P-4 torpedo boat, similar to those used by the North Vietnamese military
Both attacks took place at night when there was no moon. US aircraft were sent to support the two ships but never could find any sign of any N Vietnamese patrol boats. No torpedoes hit either destroyer. No gunfire was spotted coming from any patrol boats. The next morning, we joined with the two destroyers, and with one on each side, we refueled them. A phone line was strung across my ship to allow the two captains to have a private conversation comparing notes. There was a set of headphones on my ship connected to that phone line. We are ordered to not pick up the headphones. I decided this was a major moment in history, and I was not going to miss my opportunity, so I picked up the headphones and listened until the captain spotted me even though I was far aft and I thought hunkered down out of sight. What I heard was the battle reports of each captain. One said they had detected 12 torpedoes and the other said that was odd since they only detected two. I thought that was weird since both ships had the same model sonar system and they were sailing in tandem.

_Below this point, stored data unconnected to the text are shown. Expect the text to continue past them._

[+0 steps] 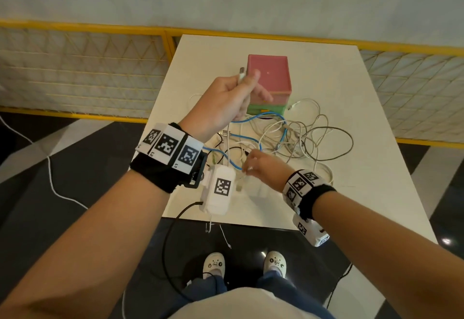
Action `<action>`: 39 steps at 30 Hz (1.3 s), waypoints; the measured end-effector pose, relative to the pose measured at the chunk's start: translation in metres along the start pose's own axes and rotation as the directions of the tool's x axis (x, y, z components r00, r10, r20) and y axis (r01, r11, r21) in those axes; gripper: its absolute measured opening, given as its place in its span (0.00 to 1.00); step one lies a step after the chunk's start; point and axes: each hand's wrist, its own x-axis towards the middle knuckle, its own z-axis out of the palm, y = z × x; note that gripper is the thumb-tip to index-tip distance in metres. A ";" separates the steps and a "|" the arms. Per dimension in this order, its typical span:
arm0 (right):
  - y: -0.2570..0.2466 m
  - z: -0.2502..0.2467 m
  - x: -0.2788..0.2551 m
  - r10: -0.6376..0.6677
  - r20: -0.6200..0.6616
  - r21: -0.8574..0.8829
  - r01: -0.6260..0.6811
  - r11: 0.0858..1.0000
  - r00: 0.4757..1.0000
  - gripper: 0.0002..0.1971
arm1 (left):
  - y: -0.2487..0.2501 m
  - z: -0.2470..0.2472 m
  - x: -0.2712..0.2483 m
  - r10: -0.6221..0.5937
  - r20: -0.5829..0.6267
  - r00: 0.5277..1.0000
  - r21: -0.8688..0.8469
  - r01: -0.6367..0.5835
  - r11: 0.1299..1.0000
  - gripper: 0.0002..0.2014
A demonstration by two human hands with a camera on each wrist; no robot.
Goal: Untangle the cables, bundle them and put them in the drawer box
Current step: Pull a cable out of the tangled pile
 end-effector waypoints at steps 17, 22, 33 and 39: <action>-0.044 -0.106 -0.040 0.226 -0.313 0.780 0.114 0.615 0.922 0.13 | -0.003 0.036 0.029 -0.003 -0.012 1.000 0.039 0.004 0.999 0.18; -0.045 -0.109 -0.045 0.199 -0.262 0.806 0.101 0.583 0.944 0.15 | 0.005 0.046 0.032 0.013 -0.016 1.000 -0.105 -0.014 0.994 0.17; -0.048 -0.124 -0.043 0.096 -0.294 0.794 0.187 0.579 0.951 0.15 | 0.029 0.052 0.046 0.122 -0.042 0.992 -0.135 -0.126 0.983 0.13; -0.011 -0.107 -0.042 0.131 -0.179 0.754 0.050 0.655 0.975 0.15 | 0.063 0.016 0.056 0.269 -0.257 0.928 -0.242 -0.331 0.912 0.14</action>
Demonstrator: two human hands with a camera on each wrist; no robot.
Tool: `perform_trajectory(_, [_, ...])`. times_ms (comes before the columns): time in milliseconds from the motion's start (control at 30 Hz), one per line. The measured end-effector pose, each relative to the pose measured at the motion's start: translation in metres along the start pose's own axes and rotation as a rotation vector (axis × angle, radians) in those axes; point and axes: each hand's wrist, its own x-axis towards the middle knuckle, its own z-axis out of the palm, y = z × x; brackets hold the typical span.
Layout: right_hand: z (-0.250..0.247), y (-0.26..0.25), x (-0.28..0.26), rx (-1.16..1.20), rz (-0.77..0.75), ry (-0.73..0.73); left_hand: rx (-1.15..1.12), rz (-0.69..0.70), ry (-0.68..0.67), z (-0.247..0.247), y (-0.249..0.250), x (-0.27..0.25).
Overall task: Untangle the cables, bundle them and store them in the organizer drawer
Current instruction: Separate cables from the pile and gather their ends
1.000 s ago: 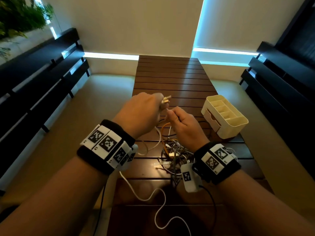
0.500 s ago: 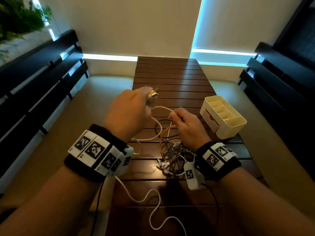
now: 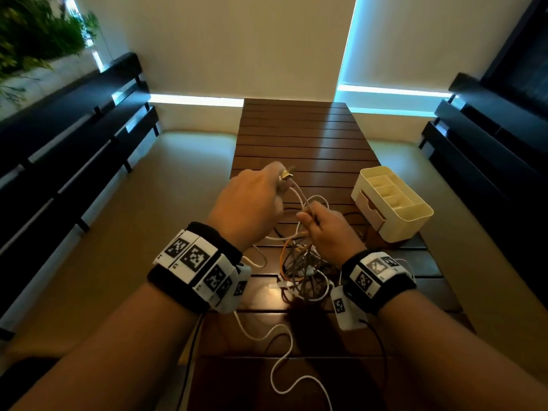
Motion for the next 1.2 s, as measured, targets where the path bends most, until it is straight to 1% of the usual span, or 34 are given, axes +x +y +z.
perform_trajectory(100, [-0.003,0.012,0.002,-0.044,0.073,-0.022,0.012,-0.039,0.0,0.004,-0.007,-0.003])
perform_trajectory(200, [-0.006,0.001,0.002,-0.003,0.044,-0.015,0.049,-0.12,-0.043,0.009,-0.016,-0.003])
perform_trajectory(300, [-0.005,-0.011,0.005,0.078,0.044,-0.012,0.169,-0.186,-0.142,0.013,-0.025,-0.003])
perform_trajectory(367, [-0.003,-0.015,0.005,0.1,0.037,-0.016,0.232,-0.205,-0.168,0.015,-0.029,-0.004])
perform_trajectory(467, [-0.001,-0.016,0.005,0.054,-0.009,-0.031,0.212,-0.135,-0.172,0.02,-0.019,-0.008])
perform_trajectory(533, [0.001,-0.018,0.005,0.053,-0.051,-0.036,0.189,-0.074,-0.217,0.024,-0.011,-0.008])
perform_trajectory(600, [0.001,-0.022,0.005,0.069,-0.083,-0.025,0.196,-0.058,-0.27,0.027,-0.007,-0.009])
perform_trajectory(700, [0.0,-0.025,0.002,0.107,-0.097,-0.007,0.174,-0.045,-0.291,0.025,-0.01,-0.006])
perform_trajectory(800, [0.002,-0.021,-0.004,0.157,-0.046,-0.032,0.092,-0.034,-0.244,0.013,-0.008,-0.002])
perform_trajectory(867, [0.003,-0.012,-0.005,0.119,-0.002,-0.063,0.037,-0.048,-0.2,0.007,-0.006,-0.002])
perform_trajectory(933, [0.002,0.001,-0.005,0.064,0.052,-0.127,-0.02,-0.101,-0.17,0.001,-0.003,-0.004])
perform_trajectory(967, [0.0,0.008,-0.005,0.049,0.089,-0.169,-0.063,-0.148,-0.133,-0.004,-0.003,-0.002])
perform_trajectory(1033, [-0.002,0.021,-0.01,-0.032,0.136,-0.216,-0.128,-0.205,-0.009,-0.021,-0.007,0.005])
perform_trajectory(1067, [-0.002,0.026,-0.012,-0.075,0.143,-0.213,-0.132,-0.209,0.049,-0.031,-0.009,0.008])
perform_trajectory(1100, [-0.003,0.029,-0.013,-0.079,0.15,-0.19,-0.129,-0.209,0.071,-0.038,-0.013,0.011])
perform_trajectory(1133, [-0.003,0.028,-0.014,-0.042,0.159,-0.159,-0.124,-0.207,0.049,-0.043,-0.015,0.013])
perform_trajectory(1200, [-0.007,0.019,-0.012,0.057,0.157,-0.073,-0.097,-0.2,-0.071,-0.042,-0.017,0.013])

Chart showing the track of the USS Maddox, July 31 – August 2, 1964 (date of first incident)
Truth – there never was any attack. It was all a setup using that capsule of electronics to simulate the attack. Neither captain knew the truth because they needed them to believe it and report an attack as happening. Macnamara admitted before he died that there was never an attack, but he claimed it was all “a mistake”. A professor from Claremont College actually went to N Vietnam about thirty years ago ( I no longer recall when) and he talked to the patrol boat officers who said they never left port that night. I spoke to him after he returned and got his full report. Last week another US military source reported the whole thing was a hoax. Shortly after the purported attacks we sailed alongside the carrier, and I watched as they launched the first air attacks on N Vietnam, so the US became involved in the war full-time.
Manatee refuels Ticonderoga on 15 July 1965. U.S. Navy photo.
I am convinced that what really happened was LBJ needed an excuse to go to war, and he and CIA concocted this incident to provide the basis for declaring war. The capsule was aboard my ship first to allow the two spooks to practice the required torpedo simulations. Since we were a supply ship we did not have sonar so they were free to practice simulating torpedoes without us ever knowing what they were really doing in that capsule. I am possibly the only person still alive who was there and who knows what really happened that night. Almost nobody on my ship ever knew what was really going on in that capsule. Only a small few of us were informed by the captain. I decided to go fully public now since if I die, nobody will ever have the true whole story of how America became involved in the Vietnam War. The real tragedy is that 58,000 young Americans died there for nothing but a terrible decision by LBJ.
If any of you have good connections to valid historians and want to forward this to them, please do. It needs to be in the historical record.